- [WHAT YOU WILL DO]: Would you transcribe the records below from the line with "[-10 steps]" to the line with "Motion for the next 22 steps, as", ends included, exactly and with nothing more, leaving the pictures out?

- [SOURCE MATERIAL]:
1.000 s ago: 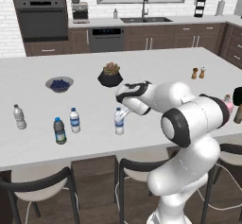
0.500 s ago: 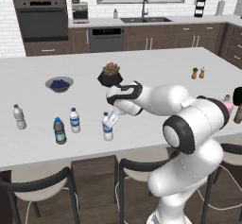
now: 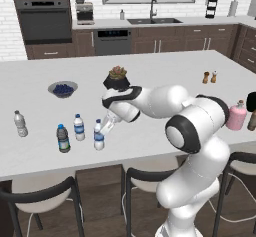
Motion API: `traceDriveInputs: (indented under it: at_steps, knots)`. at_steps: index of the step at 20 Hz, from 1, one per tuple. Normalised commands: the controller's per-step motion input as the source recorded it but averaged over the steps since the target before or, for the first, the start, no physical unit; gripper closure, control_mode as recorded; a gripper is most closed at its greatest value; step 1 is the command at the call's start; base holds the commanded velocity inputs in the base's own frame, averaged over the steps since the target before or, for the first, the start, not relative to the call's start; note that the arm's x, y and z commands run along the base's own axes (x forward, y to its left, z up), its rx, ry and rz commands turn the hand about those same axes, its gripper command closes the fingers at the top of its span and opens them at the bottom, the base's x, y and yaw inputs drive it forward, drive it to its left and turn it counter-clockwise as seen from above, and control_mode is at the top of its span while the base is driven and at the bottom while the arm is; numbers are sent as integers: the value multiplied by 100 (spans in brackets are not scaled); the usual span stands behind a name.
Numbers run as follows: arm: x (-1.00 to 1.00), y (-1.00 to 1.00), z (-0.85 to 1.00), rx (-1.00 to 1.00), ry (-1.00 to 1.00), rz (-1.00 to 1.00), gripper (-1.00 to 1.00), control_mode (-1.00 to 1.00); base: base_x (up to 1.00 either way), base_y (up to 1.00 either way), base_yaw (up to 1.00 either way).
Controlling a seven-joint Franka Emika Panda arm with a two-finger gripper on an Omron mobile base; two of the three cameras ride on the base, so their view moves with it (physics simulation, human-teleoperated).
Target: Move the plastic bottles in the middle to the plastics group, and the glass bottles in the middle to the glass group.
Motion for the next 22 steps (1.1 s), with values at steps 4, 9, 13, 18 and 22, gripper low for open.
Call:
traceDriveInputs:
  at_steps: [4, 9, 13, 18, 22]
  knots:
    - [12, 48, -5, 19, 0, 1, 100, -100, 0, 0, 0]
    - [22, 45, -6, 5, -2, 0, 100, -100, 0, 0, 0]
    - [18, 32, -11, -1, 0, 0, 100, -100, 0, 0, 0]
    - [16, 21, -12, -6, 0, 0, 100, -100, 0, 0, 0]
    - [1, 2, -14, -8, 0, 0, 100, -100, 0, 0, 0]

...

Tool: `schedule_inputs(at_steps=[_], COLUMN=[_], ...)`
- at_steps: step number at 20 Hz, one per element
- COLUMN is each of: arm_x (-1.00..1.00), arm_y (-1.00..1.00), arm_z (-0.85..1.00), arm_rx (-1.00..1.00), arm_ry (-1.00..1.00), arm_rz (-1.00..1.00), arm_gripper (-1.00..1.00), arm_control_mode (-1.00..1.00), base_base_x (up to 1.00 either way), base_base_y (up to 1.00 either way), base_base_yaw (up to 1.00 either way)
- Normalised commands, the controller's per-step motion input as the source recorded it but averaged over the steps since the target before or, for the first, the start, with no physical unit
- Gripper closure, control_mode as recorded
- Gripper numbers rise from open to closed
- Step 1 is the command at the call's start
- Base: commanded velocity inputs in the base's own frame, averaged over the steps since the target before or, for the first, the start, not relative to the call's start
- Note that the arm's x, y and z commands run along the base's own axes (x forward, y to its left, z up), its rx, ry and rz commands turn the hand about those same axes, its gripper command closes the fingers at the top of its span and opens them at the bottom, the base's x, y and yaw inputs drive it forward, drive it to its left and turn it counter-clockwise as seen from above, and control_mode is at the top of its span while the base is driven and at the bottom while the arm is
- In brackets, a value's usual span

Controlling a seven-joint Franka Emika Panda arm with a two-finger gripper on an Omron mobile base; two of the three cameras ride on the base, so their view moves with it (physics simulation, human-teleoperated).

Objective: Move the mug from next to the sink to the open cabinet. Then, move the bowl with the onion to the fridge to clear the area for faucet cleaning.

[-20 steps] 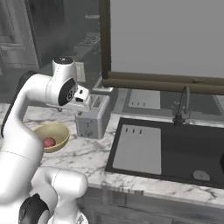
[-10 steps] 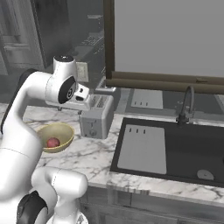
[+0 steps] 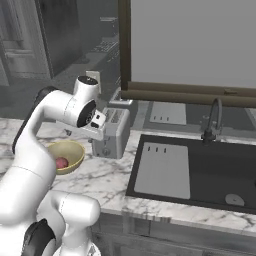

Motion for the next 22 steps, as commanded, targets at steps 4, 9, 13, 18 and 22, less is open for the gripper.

- [ANSWER FOR THE TASK]:
[-10 steps] 
[+0 steps] 

Motion for the next 22 steps, as commanded, targets at steps 4, 9, 13, 18 and 22, less is open for the gripper.

The answer has been written out in full.